Тот оказался не тяжелым, но лишь когда Том положил его на снег, пробуя загасить тлеющую ткань, он обнаружил, что нижняя часть водителя попросту сгорела до костей и страшно ужалась сделалась, словно бы частью карлика, приставленной к нормальному человеческому торсу. Разумеется, парень умер быстро.
Тогда Том отошел в сторону и умылся снегом, тихо матерясь на неизвестных летчиков, которые так легко, даже небрежно раздолбали весь их батальон, посланный кем-то на бессмысленную и бесславную смерть. Снег был грязный, но умыться было необходимо, чтобы скрыть слезы.
3
Свой батальон Том нашел, когда уже стали собираться какие-то ненормальные для русской зимы, красноватые сумерки. Действительно, все окрасилось в багрец, хотя дымки никакой на близком расстоянии заметно не было – ни на снегу, ни на том крошеве, которое осталось от их части.
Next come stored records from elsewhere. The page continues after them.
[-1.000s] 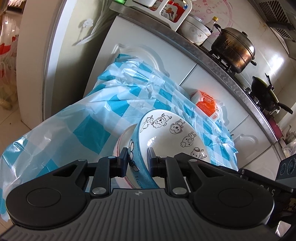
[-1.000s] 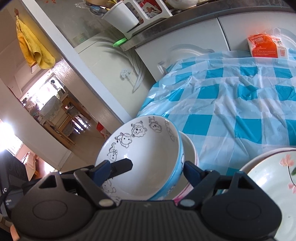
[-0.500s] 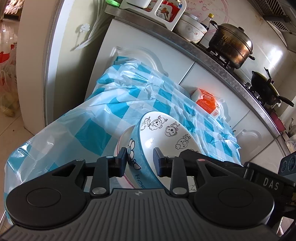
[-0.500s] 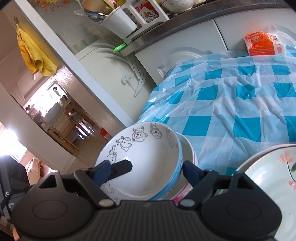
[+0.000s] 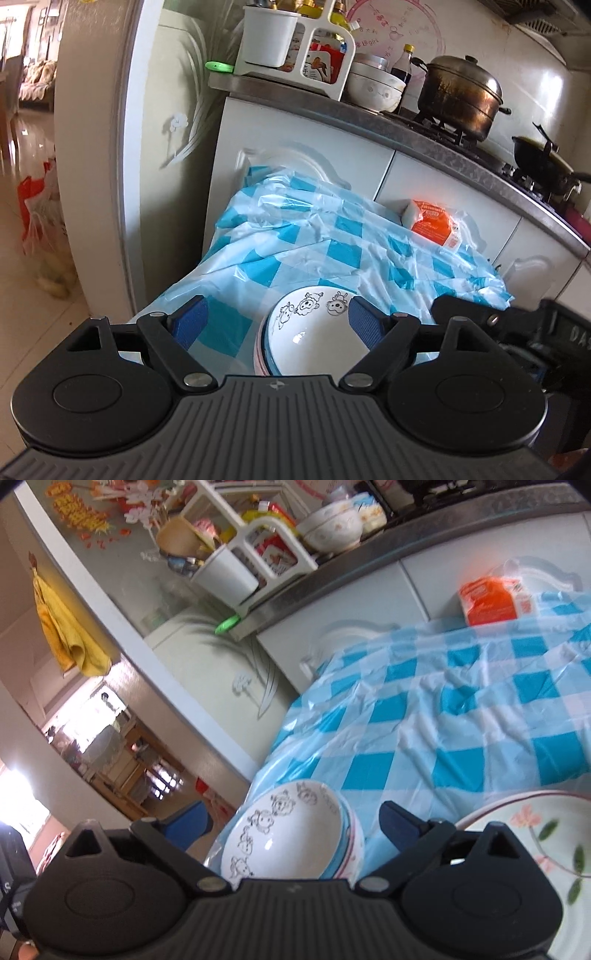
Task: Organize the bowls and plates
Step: 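Open the left gripper and withdraw it from the bowl stack, then move the right gripper to the red-rimmed white bowl and grasp its rim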
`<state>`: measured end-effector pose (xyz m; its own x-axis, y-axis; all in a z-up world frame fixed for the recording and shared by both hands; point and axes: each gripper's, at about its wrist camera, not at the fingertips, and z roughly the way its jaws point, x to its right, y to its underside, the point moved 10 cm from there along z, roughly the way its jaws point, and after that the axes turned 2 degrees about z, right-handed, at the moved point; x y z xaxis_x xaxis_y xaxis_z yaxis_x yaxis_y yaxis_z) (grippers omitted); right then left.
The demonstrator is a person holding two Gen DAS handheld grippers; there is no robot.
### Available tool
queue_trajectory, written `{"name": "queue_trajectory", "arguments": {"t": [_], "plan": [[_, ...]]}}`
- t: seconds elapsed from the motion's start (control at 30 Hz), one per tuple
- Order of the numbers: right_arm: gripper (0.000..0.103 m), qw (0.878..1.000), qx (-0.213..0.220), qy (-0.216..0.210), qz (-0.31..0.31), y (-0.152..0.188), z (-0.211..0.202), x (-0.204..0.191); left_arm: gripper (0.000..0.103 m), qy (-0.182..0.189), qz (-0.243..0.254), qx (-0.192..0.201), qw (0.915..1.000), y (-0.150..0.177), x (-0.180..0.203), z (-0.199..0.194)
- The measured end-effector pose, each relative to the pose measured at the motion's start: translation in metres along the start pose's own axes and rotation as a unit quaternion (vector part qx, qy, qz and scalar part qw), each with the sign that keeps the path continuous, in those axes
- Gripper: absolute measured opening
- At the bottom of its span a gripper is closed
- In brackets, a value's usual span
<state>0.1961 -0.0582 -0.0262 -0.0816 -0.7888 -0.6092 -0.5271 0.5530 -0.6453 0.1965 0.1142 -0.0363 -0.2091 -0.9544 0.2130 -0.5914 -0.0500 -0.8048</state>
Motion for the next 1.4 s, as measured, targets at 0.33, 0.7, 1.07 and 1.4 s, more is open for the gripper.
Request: {"name": "queue_trajectory", "arguments": {"t": [0.33, 0.7, 1.07, 1.4], "plan": [[0.102, 0.998, 0.066, 0.017, 0.004, -0.023, -0.031, 0.014, 0.103, -0.016, 0.041, 0.012, 0.9989, -0.007, 0.021, -0.004], [0.102, 0.993, 0.115, 0.021, 0.014, -0.037, -0.062, 0.032, 0.103, -0.017, 0.083, 0.010, 0.9964, -0.003, 0.049, -0.003], [0.102, 0.988, 0.145, 0.031, 0.035, -0.043, -0.087, 0.058, 0.103, -0.004, 0.119, 0.005, 0.9928, 0.003, 0.081, 0.001], [0.102, 0.983, 0.170, 0.045, 0.055, -0.047, -0.109, 0.085, 0.103, 0.006, 0.145, -0.003, 0.9894, 0.013, 0.111, 0.005]]}}
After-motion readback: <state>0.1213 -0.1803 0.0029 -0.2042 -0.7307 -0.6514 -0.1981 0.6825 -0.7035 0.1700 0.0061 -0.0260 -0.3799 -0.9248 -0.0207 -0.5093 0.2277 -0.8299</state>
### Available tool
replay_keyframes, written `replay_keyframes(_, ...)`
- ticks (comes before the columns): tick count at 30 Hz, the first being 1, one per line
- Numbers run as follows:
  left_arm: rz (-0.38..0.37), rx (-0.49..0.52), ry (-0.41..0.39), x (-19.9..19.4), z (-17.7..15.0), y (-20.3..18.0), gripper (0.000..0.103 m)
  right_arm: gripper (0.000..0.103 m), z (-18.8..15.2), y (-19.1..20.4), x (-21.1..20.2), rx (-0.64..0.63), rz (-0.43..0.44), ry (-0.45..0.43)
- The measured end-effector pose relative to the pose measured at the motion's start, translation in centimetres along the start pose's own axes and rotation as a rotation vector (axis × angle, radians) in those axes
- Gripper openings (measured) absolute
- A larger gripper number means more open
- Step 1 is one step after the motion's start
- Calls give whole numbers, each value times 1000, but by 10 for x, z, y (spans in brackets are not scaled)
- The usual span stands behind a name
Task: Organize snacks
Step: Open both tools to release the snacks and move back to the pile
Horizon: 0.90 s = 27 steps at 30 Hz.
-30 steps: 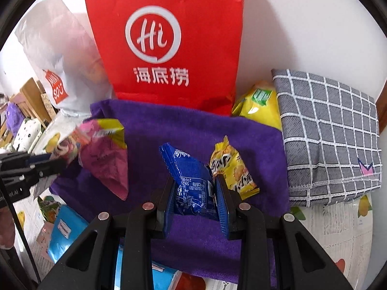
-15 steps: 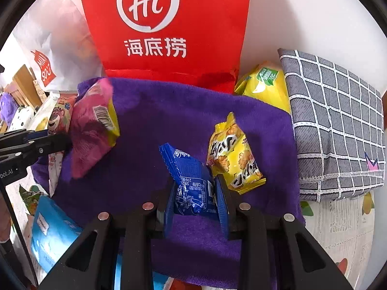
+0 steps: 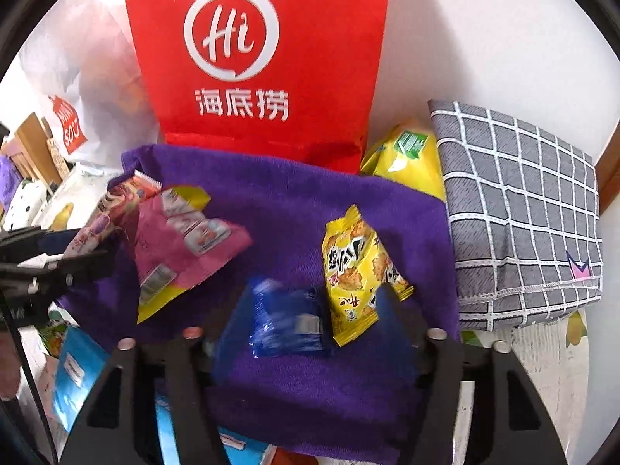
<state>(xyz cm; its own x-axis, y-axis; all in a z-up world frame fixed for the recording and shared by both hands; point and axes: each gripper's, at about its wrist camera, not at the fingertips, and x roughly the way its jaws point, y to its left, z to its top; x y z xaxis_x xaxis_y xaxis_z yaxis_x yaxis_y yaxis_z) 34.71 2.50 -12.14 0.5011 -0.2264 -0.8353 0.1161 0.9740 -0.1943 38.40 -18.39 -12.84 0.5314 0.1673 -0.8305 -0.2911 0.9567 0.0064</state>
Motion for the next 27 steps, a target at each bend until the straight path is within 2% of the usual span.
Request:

Позже Том решил, что это у него странное последствие контузии, какой-то сдвиг со зрением. И хотя он по-прежнему не понимал, почему и зачем выжил, но абсолютно твердо знал, что медленно приходит в норму. Настолько, что когда в этих сумерках увидел дымок, пошел в правильном направлении.
Оказалось, почти три взвода выжили и даже командир батальона – майор – уцелел. Он-то и стал к утру восстанавливать подобие боевой части, назначил командиров взводов, проверил наличие оружия, оборудовал для раненых обогреваемую по-черному палатку, даже нечто вроде завтрака сумел устроить. Вот пища, а главное – горячий чаек были очень кстати. Люди, хотя и понимали, что проиграли бой самым жестоким образом и потеряли многих из тех, с кем за последние дни успели сдружиться, все же немного воспряли.
Еще, конечно, у них было оружие. Нашли пару тяжелых снайперских винтовок, почти не пострадавших, хотя одну потом пришлось перебирать, три пулемета и даже два ротных миномета с кучей боеприпасов к ним.
Бросить убитых, не попытавшись похоронить их, было нелегко. Но, во-первых, все-таки стояла зима, и, значит, долбить мерзлую, тяжелую землю саперными лопатками было невозможно. А во-вторых, за вьюжную ночь снег так укрыл следы вчерашнего разгрома, что ковыряться в сугробах показалось немыслимым.
За следующий день, опять довольно вьюжный, с поземкой на любом сколько-нибудь открытом месте, перешли на новую позицию. Зачем это было сделано, ни Том, ни кто-нибудь из других командиров взводов так и не понял, но майор настаивал, и его, конечно, послушали. Прошли километров десять, и теперь, как сказал майор на вечернем биваке, можно было к следующему утру дойти до расположения полка, вот только двигаться в темноте оказалось трудно, главным образом потому, что приходилось тащить раненых.